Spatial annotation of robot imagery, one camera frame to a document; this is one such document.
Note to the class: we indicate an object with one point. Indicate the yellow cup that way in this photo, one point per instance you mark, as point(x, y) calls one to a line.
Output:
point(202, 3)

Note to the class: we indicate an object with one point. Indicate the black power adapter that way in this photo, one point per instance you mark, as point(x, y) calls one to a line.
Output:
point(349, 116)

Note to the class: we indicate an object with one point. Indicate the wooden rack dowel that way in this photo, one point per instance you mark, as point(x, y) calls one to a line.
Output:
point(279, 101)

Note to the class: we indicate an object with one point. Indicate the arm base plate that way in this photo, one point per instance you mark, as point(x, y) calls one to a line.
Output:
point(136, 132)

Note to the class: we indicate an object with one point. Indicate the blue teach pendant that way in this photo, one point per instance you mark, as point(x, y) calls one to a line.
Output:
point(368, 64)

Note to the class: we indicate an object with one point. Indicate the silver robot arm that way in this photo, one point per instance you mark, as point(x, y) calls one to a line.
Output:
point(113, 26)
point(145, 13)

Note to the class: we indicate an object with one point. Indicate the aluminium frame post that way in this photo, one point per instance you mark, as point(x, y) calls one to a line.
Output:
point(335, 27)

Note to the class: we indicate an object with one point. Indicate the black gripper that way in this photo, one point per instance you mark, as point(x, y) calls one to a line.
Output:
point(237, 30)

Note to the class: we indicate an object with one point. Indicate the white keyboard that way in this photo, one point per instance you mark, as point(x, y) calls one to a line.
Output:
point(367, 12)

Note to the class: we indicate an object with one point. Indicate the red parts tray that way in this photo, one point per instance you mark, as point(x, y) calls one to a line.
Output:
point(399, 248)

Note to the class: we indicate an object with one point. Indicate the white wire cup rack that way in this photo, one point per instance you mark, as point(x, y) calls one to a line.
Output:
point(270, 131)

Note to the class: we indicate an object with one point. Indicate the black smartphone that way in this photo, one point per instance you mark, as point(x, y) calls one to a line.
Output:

+ + + +

*PROBLEM*
Go through the material and say how many lines include "robot". The number alone will do.

*RESULT BELOW*
2